Every line of the data below is to be duplicated exactly, pictures excepted.

─── Provided data ───

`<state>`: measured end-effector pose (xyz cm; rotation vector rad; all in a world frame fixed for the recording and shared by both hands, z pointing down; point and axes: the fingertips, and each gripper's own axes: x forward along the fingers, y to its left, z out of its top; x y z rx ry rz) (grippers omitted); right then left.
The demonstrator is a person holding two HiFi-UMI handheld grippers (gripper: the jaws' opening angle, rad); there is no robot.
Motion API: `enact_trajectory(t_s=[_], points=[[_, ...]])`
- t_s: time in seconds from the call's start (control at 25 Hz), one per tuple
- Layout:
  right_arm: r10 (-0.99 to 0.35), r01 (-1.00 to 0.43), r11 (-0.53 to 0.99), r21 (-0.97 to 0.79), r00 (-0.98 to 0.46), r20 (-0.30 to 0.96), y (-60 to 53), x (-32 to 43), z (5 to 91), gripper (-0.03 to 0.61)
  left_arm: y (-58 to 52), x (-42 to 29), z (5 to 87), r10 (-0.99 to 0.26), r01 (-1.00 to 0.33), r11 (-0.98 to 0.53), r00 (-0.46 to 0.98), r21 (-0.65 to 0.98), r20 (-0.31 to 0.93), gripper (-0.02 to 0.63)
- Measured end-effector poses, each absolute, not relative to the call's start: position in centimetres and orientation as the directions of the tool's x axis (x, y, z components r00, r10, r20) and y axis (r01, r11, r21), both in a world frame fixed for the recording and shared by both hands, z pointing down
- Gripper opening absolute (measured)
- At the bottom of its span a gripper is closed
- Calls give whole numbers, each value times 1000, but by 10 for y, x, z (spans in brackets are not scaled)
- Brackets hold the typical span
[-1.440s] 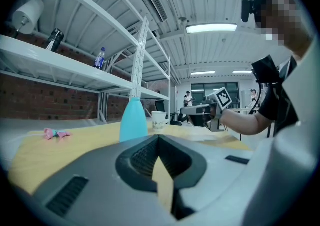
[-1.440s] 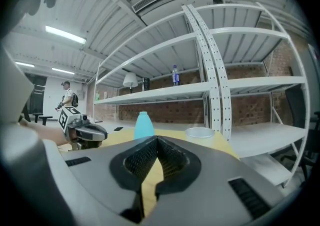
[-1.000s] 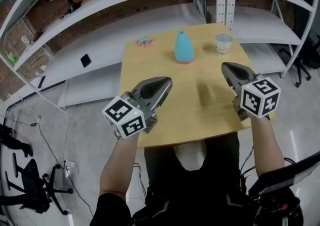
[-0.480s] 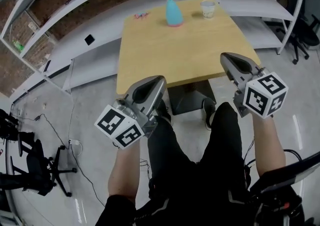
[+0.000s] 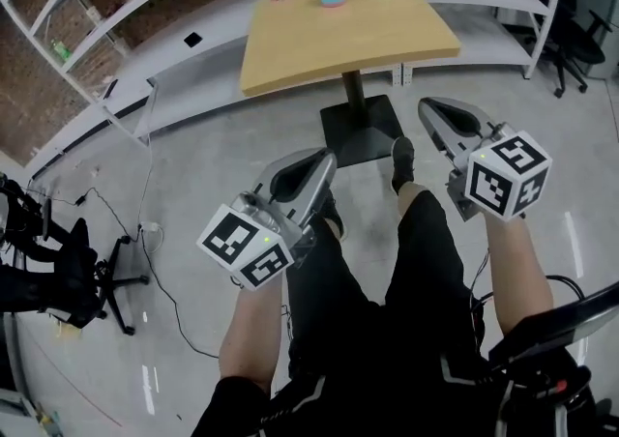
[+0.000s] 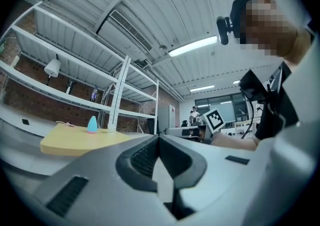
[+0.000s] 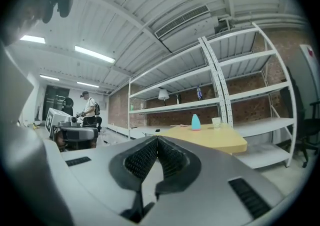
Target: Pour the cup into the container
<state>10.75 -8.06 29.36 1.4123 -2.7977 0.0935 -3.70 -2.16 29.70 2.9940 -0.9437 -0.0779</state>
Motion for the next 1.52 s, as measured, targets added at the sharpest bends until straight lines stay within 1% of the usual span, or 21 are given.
enact_trajectory(t_s=[0.48,0.6,0.88,1.04,1.52], points=[[-783,-784,621,-19,-621,42,135,121,284,2,202,-9,306,-584,-583,-812,810,32,-52,0],[-779,-780,626,-16,-626,33,191,131,281,2,259,3,304,-581,-581,-814,812,11,-53,2],[-778,-777,627,-57,-628,8,320,158,279,2,382,20,295,-606,-607,-795,794,-8,-36,2],[-774,-773,630,-72,-633,19,401,174,289,2,457,34,299,-612,-613,-790,790,3,-21,2],[-785,-780,615,-115,-620,3,608,209,301,2,655,60,328,-638,-638,-768,770,54,16,0]])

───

Result of this exercise
`<state>`: measured end-effector pose (xyz cm; rotation vector rad; all in a world frame fixed for the recording and shared by both hands, z pointing down; point and axes: the fingertips, and each gripper's own axes: x forward along the fingers, y to its left, z out of its top; x y z rx ry rz) (grippers omitted); right then left.
The demonstrator is a person holding two HiFi-UMI handheld grippers (gripper: the jaws' opening angle, rad); there is no robot.
Motion API: `enact_trajectory(t_s=[_], points=[[_, ...]])`
- t_s: time in seconds from the call's start (control at 25 Hz), one per tuple
- Layout:
  right_arm: r10 (-0.99 to 0.35), r01 (-1.00 to 0.43), r11 (-0.53 to 0.99), r21 (-0.97 to 0.79), r00 (-0.98 to 0.46), r20 (-0.30 to 0.96), y (-60 to 53), x (-32 to 43), z (5 to 91), gripper (-0.03 to 0.61)
  left_arm: y (-58 to 52), x (-42 to 29), z (5 to 87), r10 (-0.99 to 0.26), r01 (-1.00 to 0.33), r11 (-0.98 to 0.53), r00 (-0.46 to 0.98), r21 (-0.65 to 0.98), r20 (-0.31 to 0.93), gripper (-0.02 to 0.63)
- Measured end-effector poses, each absolute, not relative to the call's start: position in centimetres and orientation as the directions of the tool's x axis (x, y, z components r00, r10, r20) and y axis (r01, r11, r21), both in a world frame fixed for the recording and shared by both hands, z pointing down
- Gripper opening absolute (measured)
- At the bottom of its span a gripper is closed
- Calls give whole numbers, each value times 1000, but by 10 for y, x, z (spans in brackets are not scaled)
- Brackets hold the typical span
[-1.440s] 
[-1.440s] 
[-1.000s] 
[-0.480s] 
[+0.000s] 
[+0.000s] 
[+0.000s] 
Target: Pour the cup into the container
<state>10.75 -8.06 29.36 1.4123 -2.7977 0.0935 -3.70 -2.16 29.70 2.9940 -0.9437 -0.0779</state>
Motion for the next 1.52 s, as measured, targets added at the sharpest bends until straight lines stay within 1% of the usual span, or 21 are given.
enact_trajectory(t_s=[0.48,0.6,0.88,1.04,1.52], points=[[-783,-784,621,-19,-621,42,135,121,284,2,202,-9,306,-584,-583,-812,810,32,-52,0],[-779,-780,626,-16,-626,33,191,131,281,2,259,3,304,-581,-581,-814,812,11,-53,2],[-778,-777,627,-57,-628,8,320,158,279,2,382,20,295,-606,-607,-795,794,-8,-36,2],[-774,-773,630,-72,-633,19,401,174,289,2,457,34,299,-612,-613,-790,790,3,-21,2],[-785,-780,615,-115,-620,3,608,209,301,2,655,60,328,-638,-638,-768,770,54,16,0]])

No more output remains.